## WORK TASK
From the line with "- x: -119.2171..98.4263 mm" through the line with "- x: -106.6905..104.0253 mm", repeat the entries verbatim, both end lines included, and add nothing.

++++++++

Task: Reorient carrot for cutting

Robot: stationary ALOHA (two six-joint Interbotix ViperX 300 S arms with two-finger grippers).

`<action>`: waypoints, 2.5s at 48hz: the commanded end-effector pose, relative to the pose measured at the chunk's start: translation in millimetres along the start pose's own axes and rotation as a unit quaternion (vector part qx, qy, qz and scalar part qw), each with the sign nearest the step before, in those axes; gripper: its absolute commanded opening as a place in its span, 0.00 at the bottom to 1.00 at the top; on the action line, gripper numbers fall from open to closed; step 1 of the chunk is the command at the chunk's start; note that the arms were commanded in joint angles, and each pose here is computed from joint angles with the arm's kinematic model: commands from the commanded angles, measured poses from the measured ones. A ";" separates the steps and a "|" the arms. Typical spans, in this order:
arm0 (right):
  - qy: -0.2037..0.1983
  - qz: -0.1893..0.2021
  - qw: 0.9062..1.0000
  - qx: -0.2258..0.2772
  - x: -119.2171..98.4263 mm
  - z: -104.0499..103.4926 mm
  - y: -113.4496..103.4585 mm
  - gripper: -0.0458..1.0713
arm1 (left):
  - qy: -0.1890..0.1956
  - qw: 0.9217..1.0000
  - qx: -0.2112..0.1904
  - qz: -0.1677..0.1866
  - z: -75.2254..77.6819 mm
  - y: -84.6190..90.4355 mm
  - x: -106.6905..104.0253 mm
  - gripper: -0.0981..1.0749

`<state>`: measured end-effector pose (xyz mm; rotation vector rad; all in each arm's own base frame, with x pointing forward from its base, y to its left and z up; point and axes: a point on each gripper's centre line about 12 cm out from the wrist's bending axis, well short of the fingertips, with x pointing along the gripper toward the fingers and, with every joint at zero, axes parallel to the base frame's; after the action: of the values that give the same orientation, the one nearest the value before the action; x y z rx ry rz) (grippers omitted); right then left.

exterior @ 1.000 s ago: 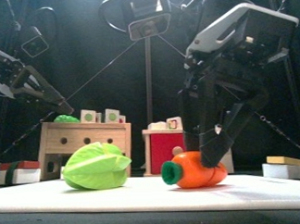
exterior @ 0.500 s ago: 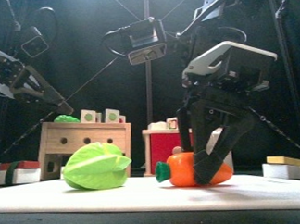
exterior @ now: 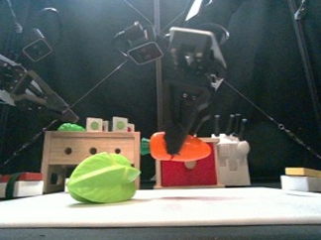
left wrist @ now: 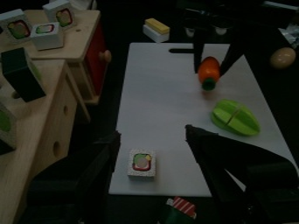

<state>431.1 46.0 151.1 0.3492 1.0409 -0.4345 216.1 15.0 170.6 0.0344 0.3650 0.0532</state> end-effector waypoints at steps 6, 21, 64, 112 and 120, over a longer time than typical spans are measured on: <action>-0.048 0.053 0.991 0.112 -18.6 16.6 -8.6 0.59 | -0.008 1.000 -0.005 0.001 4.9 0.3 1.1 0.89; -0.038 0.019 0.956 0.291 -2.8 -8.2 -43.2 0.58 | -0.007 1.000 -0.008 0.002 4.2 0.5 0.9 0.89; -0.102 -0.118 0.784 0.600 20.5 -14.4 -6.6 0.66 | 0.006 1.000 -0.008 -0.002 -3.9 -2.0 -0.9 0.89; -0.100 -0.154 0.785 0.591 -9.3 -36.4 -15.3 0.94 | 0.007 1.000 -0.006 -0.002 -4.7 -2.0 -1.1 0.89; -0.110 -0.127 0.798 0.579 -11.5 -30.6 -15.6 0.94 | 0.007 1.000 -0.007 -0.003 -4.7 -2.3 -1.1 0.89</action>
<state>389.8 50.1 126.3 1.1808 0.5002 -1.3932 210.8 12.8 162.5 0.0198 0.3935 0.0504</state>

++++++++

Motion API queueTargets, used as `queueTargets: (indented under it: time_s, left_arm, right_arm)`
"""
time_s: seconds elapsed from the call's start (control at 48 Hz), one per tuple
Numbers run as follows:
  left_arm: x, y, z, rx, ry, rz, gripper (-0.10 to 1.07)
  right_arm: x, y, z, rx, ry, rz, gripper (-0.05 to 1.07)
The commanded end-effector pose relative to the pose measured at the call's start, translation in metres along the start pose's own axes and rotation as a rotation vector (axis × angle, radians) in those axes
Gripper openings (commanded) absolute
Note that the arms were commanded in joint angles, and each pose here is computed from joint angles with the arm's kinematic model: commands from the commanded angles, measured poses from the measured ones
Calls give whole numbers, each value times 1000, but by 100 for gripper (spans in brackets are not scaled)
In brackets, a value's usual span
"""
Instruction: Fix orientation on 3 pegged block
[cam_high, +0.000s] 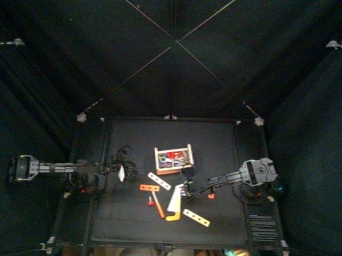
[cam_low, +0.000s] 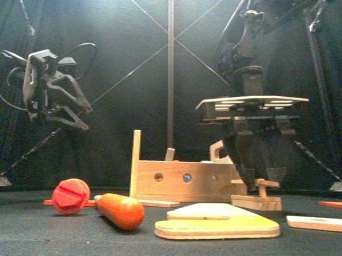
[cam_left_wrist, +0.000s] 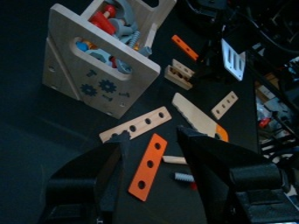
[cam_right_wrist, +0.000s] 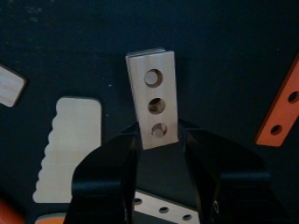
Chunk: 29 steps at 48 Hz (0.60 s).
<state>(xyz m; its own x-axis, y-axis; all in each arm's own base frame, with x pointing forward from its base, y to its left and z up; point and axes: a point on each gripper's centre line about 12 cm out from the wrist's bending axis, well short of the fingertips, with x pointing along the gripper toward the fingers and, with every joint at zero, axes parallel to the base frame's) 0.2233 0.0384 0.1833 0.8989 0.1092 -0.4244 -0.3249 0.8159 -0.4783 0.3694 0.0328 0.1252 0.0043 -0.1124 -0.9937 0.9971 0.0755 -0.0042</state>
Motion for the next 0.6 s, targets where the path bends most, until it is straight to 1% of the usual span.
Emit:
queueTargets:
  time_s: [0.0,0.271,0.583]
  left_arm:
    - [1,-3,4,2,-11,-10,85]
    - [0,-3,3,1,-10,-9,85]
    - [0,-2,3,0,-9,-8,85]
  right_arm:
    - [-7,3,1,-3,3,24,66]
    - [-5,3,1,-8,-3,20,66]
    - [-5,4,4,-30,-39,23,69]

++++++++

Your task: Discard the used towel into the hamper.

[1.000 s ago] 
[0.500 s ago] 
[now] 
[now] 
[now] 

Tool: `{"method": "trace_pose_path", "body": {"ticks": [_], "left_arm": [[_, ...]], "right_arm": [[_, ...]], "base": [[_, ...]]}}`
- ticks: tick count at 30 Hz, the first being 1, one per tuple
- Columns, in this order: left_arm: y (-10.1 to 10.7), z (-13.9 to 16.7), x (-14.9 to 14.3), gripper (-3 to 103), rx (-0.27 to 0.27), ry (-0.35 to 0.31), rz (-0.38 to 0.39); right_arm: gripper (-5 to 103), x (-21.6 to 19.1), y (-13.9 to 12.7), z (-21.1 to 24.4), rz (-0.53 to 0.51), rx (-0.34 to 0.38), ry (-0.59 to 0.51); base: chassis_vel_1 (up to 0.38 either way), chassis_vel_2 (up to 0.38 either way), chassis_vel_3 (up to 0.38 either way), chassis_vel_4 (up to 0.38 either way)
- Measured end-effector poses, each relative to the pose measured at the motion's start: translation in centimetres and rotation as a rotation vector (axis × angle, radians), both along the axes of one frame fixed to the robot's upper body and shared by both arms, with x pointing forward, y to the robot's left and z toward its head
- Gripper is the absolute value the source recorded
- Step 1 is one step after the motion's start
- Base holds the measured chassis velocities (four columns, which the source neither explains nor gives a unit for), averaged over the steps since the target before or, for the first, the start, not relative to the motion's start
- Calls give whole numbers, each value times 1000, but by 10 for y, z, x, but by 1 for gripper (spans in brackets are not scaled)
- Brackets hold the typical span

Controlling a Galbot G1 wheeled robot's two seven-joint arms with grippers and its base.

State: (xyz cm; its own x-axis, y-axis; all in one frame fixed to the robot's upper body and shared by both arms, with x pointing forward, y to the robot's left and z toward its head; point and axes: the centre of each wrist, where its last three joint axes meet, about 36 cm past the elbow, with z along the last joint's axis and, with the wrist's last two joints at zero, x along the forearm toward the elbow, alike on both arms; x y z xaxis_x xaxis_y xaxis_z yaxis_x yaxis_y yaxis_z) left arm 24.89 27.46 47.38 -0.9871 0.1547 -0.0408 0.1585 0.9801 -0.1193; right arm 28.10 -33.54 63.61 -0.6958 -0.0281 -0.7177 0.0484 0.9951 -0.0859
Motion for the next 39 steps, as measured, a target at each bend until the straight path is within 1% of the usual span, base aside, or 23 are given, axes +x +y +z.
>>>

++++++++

## TASK ANSWER
  - x: -119.2171..98.4263 mm
  - z: -104.0499..103.4926 mm
  - y: -113.4496..103.4585 mm
  - gripper: -0.0458..1.0713
arm1 (left):
  - qy: -0.1890..0.1956
  - qw: 0.9217..1.0000
  - qx: -0.2112..0.1904
  - qz: -0.1677..0.1866
  - z: -75.2254..77.6819 mm
  - y: -84.6190..90.4355 mm
  - x: -106.6905..104.0253 mm

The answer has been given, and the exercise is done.